**Task to complete:** Nothing should appear in the answer except the lines from the one containing "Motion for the" through the end of the listing, repeated exactly.

● ● ● ●

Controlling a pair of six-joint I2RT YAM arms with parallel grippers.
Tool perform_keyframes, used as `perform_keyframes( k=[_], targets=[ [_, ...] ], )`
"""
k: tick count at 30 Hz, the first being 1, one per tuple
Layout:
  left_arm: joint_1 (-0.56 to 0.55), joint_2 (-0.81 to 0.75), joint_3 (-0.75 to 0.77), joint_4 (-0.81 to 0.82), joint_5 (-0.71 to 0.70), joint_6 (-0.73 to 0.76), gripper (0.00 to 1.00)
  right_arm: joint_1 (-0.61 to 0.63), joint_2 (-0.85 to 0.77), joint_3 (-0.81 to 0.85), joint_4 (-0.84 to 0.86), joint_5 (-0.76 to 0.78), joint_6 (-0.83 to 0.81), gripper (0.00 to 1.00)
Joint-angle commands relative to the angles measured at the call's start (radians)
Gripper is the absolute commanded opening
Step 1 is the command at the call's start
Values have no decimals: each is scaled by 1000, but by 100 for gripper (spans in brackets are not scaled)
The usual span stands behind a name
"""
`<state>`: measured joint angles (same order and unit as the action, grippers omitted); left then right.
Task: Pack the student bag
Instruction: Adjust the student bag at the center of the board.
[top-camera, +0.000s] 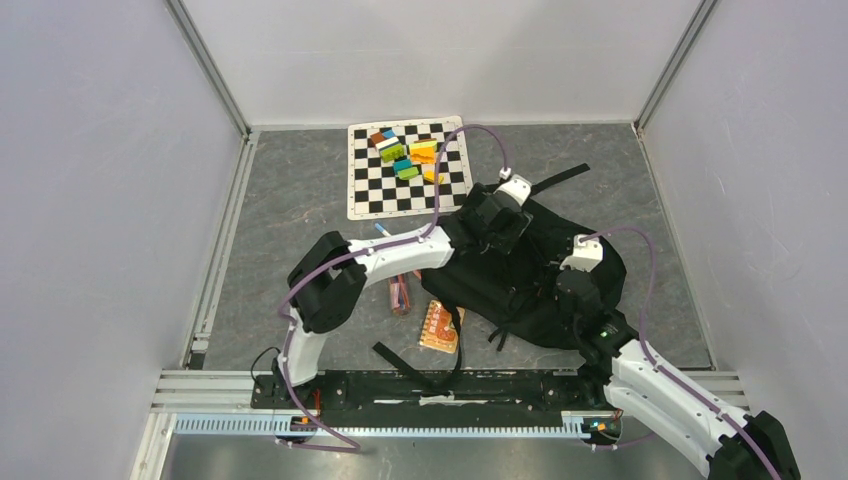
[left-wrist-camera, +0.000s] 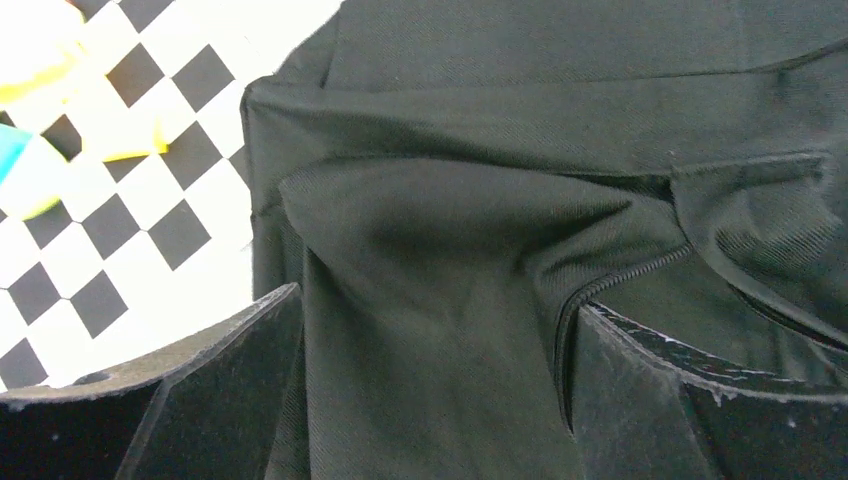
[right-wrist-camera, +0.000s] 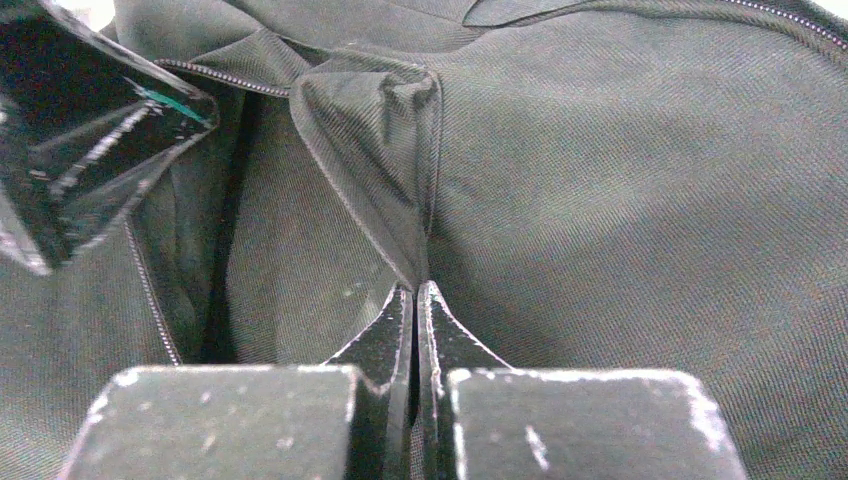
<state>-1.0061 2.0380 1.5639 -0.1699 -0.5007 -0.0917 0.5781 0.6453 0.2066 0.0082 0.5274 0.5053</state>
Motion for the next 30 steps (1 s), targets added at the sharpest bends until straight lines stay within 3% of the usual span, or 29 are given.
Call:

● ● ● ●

**Written reply:**
Motion for the next 30 steps (1 s), targets added at the sharpest bends until straight lines stay within 3% of the usual span, or 29 are given.
Call:

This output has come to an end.